* **About this exercise**: Find the line with "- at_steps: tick" in the entries below, then reproduce it and every line after it down to and including the line with "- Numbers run", exactly.

* **Material for this task**:
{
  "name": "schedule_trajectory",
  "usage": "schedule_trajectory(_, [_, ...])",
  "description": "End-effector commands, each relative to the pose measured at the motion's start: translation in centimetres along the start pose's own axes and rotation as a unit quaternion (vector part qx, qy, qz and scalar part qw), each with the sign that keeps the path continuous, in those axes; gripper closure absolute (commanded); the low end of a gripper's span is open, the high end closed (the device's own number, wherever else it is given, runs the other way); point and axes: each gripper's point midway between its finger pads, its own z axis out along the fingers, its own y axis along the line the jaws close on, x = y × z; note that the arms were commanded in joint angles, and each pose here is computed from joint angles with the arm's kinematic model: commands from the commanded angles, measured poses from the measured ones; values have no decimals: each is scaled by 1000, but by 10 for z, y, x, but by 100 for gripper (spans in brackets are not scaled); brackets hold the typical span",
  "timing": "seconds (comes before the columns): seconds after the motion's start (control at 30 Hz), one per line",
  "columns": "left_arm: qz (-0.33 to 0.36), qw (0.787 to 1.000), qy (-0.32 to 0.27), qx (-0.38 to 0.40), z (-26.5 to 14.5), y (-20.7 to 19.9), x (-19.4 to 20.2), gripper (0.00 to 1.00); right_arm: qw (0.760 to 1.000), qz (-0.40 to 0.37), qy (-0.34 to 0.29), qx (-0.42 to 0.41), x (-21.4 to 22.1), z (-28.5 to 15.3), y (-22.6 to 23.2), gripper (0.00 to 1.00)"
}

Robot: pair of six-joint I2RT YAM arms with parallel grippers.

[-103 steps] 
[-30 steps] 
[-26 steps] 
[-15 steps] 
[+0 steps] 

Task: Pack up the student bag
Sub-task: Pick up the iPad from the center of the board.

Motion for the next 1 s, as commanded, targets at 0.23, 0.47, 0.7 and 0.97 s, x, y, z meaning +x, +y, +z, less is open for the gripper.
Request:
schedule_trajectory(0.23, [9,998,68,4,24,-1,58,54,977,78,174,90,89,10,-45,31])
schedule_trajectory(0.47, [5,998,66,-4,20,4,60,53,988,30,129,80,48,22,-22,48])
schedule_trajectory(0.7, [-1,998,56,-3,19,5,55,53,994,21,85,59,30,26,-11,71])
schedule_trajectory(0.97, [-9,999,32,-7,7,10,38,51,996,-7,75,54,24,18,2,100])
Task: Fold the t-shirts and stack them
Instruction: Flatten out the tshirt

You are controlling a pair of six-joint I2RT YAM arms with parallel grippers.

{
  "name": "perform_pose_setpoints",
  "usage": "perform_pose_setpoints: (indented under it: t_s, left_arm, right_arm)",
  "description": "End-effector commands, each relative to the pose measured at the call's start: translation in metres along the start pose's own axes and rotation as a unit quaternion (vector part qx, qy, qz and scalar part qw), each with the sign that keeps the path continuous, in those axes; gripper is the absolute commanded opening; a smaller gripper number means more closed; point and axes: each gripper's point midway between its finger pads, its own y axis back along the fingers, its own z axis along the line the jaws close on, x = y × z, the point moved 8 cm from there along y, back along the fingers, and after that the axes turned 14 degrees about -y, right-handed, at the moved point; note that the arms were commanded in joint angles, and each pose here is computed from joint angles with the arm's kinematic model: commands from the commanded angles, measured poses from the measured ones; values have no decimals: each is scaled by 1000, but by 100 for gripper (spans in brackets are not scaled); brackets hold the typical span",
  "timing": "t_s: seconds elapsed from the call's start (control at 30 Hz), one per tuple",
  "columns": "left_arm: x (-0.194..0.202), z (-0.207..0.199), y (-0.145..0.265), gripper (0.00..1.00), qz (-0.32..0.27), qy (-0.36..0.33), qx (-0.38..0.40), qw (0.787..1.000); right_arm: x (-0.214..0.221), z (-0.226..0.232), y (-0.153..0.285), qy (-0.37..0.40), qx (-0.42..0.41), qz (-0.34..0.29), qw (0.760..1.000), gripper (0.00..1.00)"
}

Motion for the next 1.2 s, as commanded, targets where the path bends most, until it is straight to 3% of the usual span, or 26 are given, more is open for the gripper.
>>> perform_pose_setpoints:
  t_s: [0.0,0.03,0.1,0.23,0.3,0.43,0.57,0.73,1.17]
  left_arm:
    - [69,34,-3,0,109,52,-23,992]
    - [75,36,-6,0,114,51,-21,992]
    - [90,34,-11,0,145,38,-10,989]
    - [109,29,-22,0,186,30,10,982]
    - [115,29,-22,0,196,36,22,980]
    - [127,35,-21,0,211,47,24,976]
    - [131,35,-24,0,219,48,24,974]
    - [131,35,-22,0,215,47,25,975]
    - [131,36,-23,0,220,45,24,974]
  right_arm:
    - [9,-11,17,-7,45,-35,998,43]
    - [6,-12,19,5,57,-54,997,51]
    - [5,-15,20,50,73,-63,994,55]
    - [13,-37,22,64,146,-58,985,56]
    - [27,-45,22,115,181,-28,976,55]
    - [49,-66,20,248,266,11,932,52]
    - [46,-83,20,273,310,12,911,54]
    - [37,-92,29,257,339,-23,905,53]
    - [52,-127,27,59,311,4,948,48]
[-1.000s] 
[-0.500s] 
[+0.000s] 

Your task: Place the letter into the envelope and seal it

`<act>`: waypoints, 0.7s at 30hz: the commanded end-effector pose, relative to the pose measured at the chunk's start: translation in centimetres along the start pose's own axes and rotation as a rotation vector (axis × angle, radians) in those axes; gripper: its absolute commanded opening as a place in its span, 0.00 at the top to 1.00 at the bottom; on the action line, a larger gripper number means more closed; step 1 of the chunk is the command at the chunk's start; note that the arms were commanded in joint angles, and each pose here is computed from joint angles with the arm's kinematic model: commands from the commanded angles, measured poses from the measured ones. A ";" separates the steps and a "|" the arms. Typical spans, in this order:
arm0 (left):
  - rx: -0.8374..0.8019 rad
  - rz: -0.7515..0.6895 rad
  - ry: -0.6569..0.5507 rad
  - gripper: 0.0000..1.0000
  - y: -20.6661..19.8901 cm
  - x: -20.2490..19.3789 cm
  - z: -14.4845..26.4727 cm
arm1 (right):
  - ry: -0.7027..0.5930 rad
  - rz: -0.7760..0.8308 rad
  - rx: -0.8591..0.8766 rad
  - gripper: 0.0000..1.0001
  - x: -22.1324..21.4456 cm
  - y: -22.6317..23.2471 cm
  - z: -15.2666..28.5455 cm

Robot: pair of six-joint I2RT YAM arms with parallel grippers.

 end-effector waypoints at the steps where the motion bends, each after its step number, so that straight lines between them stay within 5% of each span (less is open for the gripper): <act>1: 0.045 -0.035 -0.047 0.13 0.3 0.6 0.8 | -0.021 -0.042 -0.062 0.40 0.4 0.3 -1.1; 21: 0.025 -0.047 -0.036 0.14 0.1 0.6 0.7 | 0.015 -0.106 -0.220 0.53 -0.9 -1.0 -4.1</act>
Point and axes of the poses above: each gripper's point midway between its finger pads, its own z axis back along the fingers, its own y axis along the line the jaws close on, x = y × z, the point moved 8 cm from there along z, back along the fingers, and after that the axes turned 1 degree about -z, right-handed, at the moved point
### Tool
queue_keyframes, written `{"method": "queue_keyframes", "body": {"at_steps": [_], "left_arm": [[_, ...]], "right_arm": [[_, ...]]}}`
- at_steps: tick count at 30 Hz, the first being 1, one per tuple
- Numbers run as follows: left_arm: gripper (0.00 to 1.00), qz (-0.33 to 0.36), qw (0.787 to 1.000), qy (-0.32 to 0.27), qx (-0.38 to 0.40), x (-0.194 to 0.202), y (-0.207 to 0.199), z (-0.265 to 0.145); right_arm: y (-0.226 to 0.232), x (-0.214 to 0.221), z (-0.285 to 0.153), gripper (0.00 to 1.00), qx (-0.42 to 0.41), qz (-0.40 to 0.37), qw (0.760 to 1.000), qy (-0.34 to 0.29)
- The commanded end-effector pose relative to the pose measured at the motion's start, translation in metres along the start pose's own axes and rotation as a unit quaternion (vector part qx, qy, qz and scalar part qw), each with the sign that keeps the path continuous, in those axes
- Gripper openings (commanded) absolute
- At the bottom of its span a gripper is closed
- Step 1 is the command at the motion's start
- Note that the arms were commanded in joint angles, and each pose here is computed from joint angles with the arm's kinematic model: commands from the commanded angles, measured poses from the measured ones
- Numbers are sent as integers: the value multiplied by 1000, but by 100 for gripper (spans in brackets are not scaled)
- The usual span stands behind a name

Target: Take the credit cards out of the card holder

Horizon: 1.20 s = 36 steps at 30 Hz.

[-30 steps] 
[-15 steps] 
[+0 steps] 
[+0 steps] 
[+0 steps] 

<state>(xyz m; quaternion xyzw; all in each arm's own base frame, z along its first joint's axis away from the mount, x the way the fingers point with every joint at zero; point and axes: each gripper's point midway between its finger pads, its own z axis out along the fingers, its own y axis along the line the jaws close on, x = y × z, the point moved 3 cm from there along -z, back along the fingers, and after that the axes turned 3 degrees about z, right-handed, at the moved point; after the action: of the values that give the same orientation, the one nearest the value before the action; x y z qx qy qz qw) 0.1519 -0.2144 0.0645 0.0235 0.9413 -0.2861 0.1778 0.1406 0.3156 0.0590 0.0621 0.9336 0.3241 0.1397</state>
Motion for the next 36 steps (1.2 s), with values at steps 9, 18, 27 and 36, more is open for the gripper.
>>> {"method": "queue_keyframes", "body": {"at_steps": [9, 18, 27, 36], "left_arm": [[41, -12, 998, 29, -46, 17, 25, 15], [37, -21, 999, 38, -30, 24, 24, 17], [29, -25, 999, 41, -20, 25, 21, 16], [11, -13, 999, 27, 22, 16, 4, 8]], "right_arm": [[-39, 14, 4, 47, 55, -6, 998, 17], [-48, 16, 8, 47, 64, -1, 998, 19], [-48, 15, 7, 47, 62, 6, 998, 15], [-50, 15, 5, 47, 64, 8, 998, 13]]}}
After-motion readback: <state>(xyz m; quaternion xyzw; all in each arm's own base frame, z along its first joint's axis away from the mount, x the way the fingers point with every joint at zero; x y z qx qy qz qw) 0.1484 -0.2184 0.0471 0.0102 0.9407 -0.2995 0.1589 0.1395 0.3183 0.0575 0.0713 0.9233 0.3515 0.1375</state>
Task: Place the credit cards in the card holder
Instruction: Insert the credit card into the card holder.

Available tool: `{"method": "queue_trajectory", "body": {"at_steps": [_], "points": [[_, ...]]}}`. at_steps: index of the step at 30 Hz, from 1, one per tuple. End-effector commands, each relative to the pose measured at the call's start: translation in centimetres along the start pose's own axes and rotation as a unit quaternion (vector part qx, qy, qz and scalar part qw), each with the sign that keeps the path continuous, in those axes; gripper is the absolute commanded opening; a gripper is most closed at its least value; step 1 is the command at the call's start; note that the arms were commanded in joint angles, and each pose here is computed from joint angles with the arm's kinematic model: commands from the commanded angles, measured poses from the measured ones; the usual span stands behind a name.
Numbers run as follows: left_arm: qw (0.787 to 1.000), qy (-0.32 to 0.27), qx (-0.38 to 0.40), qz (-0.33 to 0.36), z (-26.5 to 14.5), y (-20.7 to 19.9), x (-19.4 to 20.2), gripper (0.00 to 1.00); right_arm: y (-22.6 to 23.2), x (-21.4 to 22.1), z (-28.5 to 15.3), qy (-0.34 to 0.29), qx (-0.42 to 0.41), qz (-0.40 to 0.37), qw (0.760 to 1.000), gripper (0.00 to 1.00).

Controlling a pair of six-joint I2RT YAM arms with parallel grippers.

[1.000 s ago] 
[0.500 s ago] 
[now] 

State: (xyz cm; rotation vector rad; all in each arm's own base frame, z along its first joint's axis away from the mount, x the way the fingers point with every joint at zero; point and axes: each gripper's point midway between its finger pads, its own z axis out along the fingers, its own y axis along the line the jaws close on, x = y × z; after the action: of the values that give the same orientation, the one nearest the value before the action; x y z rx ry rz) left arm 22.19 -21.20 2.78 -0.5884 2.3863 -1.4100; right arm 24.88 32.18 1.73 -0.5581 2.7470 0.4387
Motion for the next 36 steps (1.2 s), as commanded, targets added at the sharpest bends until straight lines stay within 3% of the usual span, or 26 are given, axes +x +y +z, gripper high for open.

* **Output of the exercise**:
- at_steps: tick count at 30 Hz, the first being 1, one per tuple
- Numbers run as follows: left_arm: gripper (0.00 to 1.00), qz (-0.33 to 0.36), qw (0.787 to 1.000), qy (-0.32 to 0.27), qx (-0.38 to 0.40), x (-0.194 to 0.202), y (-0.207 to 0.199), z (-0.265 to 0.145); right_arm: y (-0.226 to 0.232), x (-0.214 to 0.221), z (-0.285 to 0.153), gripper (0.00 to 1.00), qx (-0.42 to 0.41), qz (-0.40 to 0.37), qw (0.760 to 1.000), qy (-0.34 to 0.29)

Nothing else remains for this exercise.